広島市役所

事故をめぐっては、去年、有識者でつくる検証委員会が報告書をまとめ、男の子がどうやって園外にでたのかは特定できなかったとしながらも、園庭の生垣のすき間などから「園外に出ることができる環境にあった」ことなどを指摘していました。

検証委員会の報告書を受け、市は、去年から生垣だけで敷地を囲っていた10の園などに高さ150センチ程度のフェンスの設置を順次、行っているほか、すべての市立保育園の門に防犯カメラの取りつけが完了したということです。
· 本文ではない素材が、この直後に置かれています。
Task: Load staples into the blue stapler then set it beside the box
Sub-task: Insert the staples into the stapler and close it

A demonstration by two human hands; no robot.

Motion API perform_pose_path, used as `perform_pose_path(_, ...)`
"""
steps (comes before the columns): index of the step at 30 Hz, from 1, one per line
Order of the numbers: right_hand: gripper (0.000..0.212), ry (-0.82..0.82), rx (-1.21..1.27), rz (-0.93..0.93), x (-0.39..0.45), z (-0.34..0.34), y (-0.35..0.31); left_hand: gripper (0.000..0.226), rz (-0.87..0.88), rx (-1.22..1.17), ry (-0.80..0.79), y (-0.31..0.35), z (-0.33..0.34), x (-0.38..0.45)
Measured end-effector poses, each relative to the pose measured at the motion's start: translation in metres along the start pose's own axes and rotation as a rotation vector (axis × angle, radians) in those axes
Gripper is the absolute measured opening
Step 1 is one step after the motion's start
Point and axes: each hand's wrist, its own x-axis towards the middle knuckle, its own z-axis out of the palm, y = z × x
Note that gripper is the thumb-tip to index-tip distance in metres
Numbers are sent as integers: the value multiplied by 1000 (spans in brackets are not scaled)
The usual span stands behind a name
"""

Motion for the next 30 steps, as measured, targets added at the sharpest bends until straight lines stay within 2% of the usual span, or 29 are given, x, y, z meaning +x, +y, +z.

広島市は、園児すり抜け防止策は引き続き検討するとしています。

男の子の両親は、保育園が行動を把握すべき注意義務を怠ったほか、園児だけで園外に出ることができる場所が複数あったにも関わらず施設の修繕を怠ったとして、園を運営・管理する市にあわせておよそ8800万円の損害賠償を求めています。

代理人の弁護士によりますと、両親はこれまで広島市と事前に交渉をしましたが、市が支払いを拒否したため提訴したということです。

広島市は今月、提訴を受けて「棄却を求める」という内容の答弁書を提出していて、取材に対して「裁判中のためコメントは差し控える」としています。